What: Shares of Cempra Inc (NASDAQ:CEMP), a clinical-stage pharmaceutical company with a focus on creating products for antibiotics-resistant bacteria, fell as much as 10% today after reporting second quarter earnings.
So what: Revenue during the quarter came in at $5.1 million, which was ahead of the $4.6 million that analysts were expecting. However, the net loss for the quarter came in at $0.57 per share, which was worse than the $0.42 that was expected due to soaring expenses related to running its Soltaire-IV clinical trial and the spending needed to prepare the company for commercialization.
Now what: Cempra has completed enrollment for its phase 3 study of solithromycin, its lead compound, and expects to announce top line results by the end of the year. Drug resistant bacteria is becoming a big problem for the healthcare system, so if Cempra can successfully commercialize its drug it could prove to be a huge opportunity for the company. Analysts believe that peak sales for the drug could reach $2 billion worldwide.

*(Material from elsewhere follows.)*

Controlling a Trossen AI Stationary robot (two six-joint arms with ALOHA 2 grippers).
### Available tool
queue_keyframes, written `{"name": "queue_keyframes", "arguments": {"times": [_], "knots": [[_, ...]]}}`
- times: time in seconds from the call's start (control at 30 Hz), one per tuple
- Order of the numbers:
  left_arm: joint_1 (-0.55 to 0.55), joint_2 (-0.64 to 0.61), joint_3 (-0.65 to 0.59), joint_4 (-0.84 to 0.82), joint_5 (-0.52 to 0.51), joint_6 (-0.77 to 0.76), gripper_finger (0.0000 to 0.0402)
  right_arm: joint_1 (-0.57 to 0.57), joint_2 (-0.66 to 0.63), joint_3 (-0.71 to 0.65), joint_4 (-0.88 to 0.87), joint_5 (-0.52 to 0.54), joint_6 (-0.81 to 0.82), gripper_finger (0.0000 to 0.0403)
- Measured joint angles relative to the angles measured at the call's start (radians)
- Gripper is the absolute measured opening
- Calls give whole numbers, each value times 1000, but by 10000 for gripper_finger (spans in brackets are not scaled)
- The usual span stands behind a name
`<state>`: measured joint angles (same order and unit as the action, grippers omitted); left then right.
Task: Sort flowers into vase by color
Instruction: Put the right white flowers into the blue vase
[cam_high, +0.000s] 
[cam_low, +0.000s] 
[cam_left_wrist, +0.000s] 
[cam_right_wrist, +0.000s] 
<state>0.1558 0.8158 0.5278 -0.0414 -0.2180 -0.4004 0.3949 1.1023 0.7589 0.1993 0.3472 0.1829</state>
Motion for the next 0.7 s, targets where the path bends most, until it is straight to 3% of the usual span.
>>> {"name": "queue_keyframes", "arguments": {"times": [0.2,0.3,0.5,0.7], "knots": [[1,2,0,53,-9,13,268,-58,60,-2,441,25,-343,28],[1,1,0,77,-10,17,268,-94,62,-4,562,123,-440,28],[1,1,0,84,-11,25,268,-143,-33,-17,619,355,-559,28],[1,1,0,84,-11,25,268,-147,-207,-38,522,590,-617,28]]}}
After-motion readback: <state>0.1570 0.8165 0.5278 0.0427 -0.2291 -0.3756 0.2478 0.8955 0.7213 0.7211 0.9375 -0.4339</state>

Shares of Cempra have been on a monster run this year, up more than 75% since the start of the year, so it's no surprise to see the stock fall after reporting disappointing earnings results. However, an increase in spending to prepare for commercialization should probably be viewed as a good thing, and with $202 million in cash on the balance sheet the company appears to have plenty of capital to support an increase in spending without needing to tap the market for additional funds. If you were bullish on Cempra's long-term prospects before this earnings report was released, I see no reason to change your view based on today's price movement.